Speaking of “Love Letter,” one could see how his prior single could be a precursor to this new one. As he said, both stories about love, but Payton told HollywoodLife that “Love Letter” was based on “something real that happened to me from a relationship, and it was my first song ever. ‘Love Letter’ is special in so many ways, and it helped me express myself as a person and an artist. That’s what I love so much about music and being able to create it.”

Jack Dytrych

The confidence to confront his own “insecurities” might come from his years growing up on the Internet. After discovering Metallica at age 7, Payton’s mother bought him a guitar and planted the seeds for a wildly successful music career. After spending hours teaching himself how to play (by watching instructional videos on YouTube), he decided to do what any great modern music star does: post covers online.
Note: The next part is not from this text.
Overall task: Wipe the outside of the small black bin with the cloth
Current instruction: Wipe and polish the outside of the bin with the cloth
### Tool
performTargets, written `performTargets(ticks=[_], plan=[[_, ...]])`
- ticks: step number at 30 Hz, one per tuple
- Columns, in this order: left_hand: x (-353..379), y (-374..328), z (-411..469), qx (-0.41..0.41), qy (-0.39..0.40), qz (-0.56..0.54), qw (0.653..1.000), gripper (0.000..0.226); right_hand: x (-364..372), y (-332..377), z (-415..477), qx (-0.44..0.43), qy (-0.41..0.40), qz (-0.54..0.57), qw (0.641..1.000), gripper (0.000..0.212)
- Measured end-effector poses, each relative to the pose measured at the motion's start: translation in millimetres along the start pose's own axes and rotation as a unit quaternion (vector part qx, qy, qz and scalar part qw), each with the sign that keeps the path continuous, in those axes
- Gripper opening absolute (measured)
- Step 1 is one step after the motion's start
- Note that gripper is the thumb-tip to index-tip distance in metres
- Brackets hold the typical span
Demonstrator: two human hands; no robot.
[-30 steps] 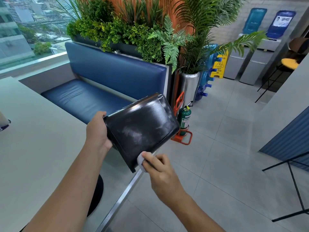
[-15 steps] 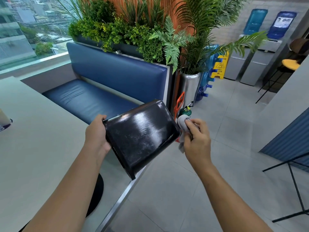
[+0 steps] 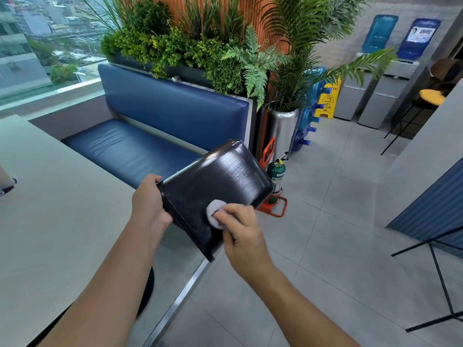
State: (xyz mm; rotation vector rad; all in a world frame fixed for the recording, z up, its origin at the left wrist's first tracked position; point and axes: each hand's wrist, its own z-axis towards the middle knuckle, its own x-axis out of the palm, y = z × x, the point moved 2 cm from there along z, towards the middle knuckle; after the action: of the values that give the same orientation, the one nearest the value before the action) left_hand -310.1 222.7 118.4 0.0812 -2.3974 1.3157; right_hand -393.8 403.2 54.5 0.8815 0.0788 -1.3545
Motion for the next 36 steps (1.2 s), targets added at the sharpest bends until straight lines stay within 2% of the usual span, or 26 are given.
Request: performTargets(ticks=[6, 9, 15, 20, 25, 31, 36], plan=[[-4.8, -1.0, 0.3, 0.011, -0.009, 0.004, 1.0, 0.017, 20.7, 31.4, -18.0, -0.041, 0.058, 0.047, 0.996, 0.041], [-5.9, -1.1, 1.5, 0.017, -0.008, 0.008, 1.0, 0.019, 10.6, 29.3, -11.9, -0.046, 0.051, 0.054, 0.996, 0.041], [-10.3, -7.3, -1.2, 0.027, -0.009, 0.007, 1.0, 0.022, -42.9, -20.4, 41.3, 0.066, -0.067, -0.01, 0.996, 0.037], [-6.7, -5.5, -6.7, 0.023, 0.003, 0.024, 0.999, 0.02, -51.6, -55.9, 61.5, 0.125, -0.06, -0.07, 0.988, 0.036], [0.3, 4.7, -11.4, 0.017, -0.001, 0.032, 0.999, 0.023, -22.7, -29.8, 42.4, 0.081, -0.042, -0.075, 0.993, 0.032], [4.3, 12.7, -13.3, 0.017, -0.019, 0.019, 1.0, 0.022, 27.6, 27.6, 7.8, -0.017, 0.013, -0.008, 1.0, 0.037], [-1.5, 11.2, -11.7, 0.017, -0.006, 0.02, 1.0, 0.023, 24.4, 30.5, 7.5, -0.063, 0.038, -0.02, 0.997, 0.027]])
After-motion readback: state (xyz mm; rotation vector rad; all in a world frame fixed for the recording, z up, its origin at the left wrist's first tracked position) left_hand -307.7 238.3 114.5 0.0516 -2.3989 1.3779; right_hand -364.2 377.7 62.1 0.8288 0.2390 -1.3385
The then-twelve-year-old Payton did just that and was a huge success. His videos drew in millions of views (he amassed over a million on his cover of Justin Bieber’s “Love Yourself” alone), but Payton would really find a home on TikTok. His 2018 TikTok of Halsey’s “Without Me” blew up, and as of this moment, he currently has over 12 million followers, with over 600 million total likes.

With such a devoted fanbase, it only made sense to become the biggest thing in music, right? “Love Letter” amassed over 1.5 million Spotify streams in a single week, and it currently has more than 4 million on that streaming platform alone. If writing songs that millions of fans listen to on loop is a bad “habit,” it’s one that Payton’s not going to break anytime soon.